The answer should match the entries that follow exactly, except that no image appears in it.

Source data
=== Begin Enclosure ===

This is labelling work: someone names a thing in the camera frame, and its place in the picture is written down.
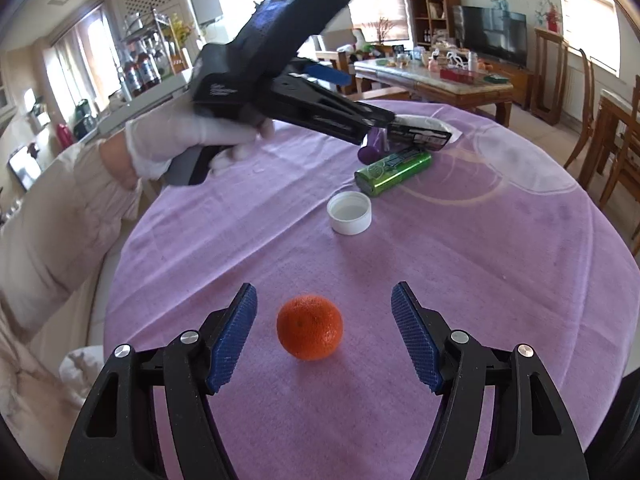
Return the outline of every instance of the metal screw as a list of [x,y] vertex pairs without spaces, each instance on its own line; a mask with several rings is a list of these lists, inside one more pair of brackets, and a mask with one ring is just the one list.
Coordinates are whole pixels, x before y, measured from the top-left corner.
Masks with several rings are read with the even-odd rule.
[[113,355],[119,358],[126,357],[129,355],[129,352],[131,352],[131,347],[129,345],[120,345],[113,351]]
[[451,332],[451,338],[456,343],[460,343],[463,345],[464,343],[469,342],[469,334],[466,332],[462,332],[462,330],[456,330],[455,332]]
[[518,353],[524,355],[524,357],[533,357],[533,348],[529,345],[520,345],[518,346]]
[[195,343],[198,338],[198,333],[195,330],[187,330],[187,332],[180,336],[180,341],[185,345],[190,345],[191,343]]

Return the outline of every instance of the purple tablecloth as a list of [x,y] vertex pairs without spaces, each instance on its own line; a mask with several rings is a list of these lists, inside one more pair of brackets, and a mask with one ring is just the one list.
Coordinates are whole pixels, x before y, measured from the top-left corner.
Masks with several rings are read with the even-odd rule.
[[[288,124],[202,186],[165,190],[122,251],[105,351],[163,346],[251,282],[258,315],[211,404],[239,478],[409,479],[439,398],[418,381],[391,314],[391,289],[406,280],[424,307],[482,344],[532,345],[586,446],[638,320],[629,250],[575,181],[517,134],[444,105],[378,104],[441,118],[463,137],[372,200],[372,225],[355,237],[332,232],[325,208],[354,189],[357,148]],[[320,362],[297,361],[276,336],[279,307],[305,293],[330,298],[344,318],[338,351]],[[159,433],[179,478],[164,416]]]

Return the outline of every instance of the purple bottle cap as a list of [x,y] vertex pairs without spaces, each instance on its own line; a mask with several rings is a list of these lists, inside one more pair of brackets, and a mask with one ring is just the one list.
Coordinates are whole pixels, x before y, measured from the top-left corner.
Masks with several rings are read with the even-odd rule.
[[368,166],[384,158],[386,151],[386,131],[383,128],[372,128],[358,150],[358,160]]
[[358,150],[358,160],[366,166],[379,161],[384,156],[373,146],[363,146]]

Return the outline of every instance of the coffee table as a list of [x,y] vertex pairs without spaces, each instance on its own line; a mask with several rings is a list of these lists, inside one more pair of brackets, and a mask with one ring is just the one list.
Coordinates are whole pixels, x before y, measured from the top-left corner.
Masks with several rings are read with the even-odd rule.
[[498,124],[509,127],[513,85],[511,83],[492,84],[481,82],[465,84],[440,77],[438,72],[430,72],[420,62],[410,62],[406,68],[379,66],[376,60],[356,61],[356,84],[362,93],[362,80],[371,79],[380,83],[405,88],[431,101],[445,103],[462,110],[474,110],[482,105],[495,104]]

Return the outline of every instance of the bottle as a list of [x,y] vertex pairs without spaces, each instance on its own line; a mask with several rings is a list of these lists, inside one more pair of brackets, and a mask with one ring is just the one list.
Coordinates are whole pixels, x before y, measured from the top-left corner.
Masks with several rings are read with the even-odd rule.
[[128,48],[125,48],[123,50],[122,57],[124,59],[122,71],[124,72],[124,79],[127,83],[129,93],[132,97],[138,97],[140,94],[142,94],[142,92],[145,91],[145,88],[140,81],[138,66],[136,62],[131,58],[131,53],[129,52]]
[[127,78],[124,76],[124,70],[122,66],[118,67],[118,79],[120,80],[120,90],[122,90],[122,97],[128,103],[133,98],[131,97],[131,92],[129,91],[129,87],[127,86]]
[[168,58],[167,54],[165,54],[164,47],[158,38],[156,38],[156,53],[154,55],[154,59],[156,60],[158,73],[162,80],[174,74],[171,70],[171,60]]
[[145,50],[145,45],[142,40],[136,43],[136,54],[138,54],[138,71],[140,72],[140,79],[145,90],[149,90],[156,85],[160,84],[160,75],[158,73],[158,67],[156,66],[156,60]]
[[478,71],[478,54],[475,52],[469,53],[469,72]]

=== End Enclosure ===

SOLUTION TO THIS EXERCISE
This is labelling work: someone names a thing in the camera frame, and its place in the picture is written down.
Return the outline of every instance of the metal screw as a list of [x,y] vertex pairs without spaces, each instance on its own line; a mask with several rings is a list of these lists, inside one more pair of brackets, and a mask with one ring is just the one list.
Coordinates are whole pixels, x before y, measured from the top-left corner.
Masks with several rings are read with the even-odd rule.
[[113,355],[119,358],[126,357],[129,355],[129,352],[131,352],[131,347],[129,345],[120,345],[113,351]]
[[451,332],[451,338],[456,343],[460,343],[463,345],[464,343],[469,342],[469,334],[466,332],[462,332],[462,330],[456,330],[455,332]]
[[518,353],[524,355],[524,357],[533,357],[533,348],[529,345],[520,345],[518,346]]
[[195,343],[198,338],[198,333],[195,330],[187,330],[187,332],[180,336],[180,341],[185,345],[190,345],[191,343]]

Return the outline of every instance of the purple tablecloth as a list of [x,y] vertex pairs without spaces, each instance on its own line; a mask with several rings is a list of these lists, inside one more pair of brackets, and a mask with one ring is just the one list.
Coordinates are whole pixels, x before y, measured from the top-left corner.
Masks with several rings are read with the even-odd rule.
[[[288,124],[202,186],[165,190],[122,251],[105,351],[163,346],[251,282],[258,315],[211,404],[239,478],[409,479],[439,398],[418,381],[391,314],[391,289],[406,280],[424,307],[482,344],[532,345],[586,446],[638,320],[629,250],[575,181],[517,134],[444,105],[378,104],[441,118],[463,137],[372,200],[372,225],[355,237],[332,232],[325,208],[354,189],[357,148]],[[320,362],[297,361],[276,336],[279,307],[305,293],[330,298],[344,318],[338,351]],[[159,433],[179,478],[164,416]]]

Return the outline of every instance of the purple bottle cap as a list of [x,y] vertex pairs without spaces, each instance on its own line; a mask with several rings is a list of these lists, inside one more pair of brackets, and a mask with one ring is just the one list.
Coordinates are whole pixels, x before y, measured from the top-left corner.
Masks with several rings are read with the even-odd rule.
[[368,166],[384,158],[386,151],[386,131],[383,128],[372,128],[358,150],[358,160]]
[[358,150],[358,160],[366,166],[379,161],[384,156],[373,146],[363,146]]

Return the outline of every instance of the coffee table as a list of [x,y] vertex pairs without spaces, each instance on its own line; a mask with several rings is a list of these lists, inside one more pair of brackets, and a mask with one ring is just the one list.
Coordinates are whole pixels, x before y, measured from the top-left corner.
Masks with several rings are read with the even-odd rule.
[[498,124],[509,127],[513,85],[511,83],[492,84],[481,82],[465,84],[440,77],[438,72],[430,72],[420,62],[410,62],[406,68],[379,66],[376,60],[356,61],[356,84],[362,93],[362,80],[371,79],[380,83],[405,88],[431,101],[445,103],[462,110],[474,110],[482,105],[495,104]]

Return the outline of every instance of the bottle as a list of [x,y] vertex pairs without spaces, each instance on its own line; a mask with several rings is a list of these lists, inside one more pair of brackets, and a mask with one ring is just the one list.
Coordinates are whole pixels, x before y, measured from the top-left corner.
Masks with several rings are read with the even-odd rule.
[[128,48],[125,48],[123,50],[122,57],[124,59],[122,71],[124,72],[124,79],[127,83],[129,93],[132,97],[138,97],[140,94],[142,94],[142,92],[145,91],[145,88],[140,81],[138,66],[136,62],[131,58],[131,53],[129,52]]
[[127,78],[124,76],[124,70],[122,66],[118,67],[118,79],[120,80],[120,90],[122,90],[122,97],[128,103],[133,98],[131,97],[131,92],[129,91],[129,87],[127,86]]
[[168,58],[167,54],[165,54],[164,47],[158,38],[156,38],[156,53],[154,55],[154,59],[156,60],[158,73],[162,80],[174,74],[171,70],[171,60]]
[[145,50],[145,45],[142,40],[136,43],[136,54],[138,54],[138,71],[140,72],[140,79],[145,90],[149,90],[156,85],[160,84],[160,75],[158,73],[158,67],[156,66],[156,60]]
[[478,71],[478,54],[475,52],[469,53],[469,72]]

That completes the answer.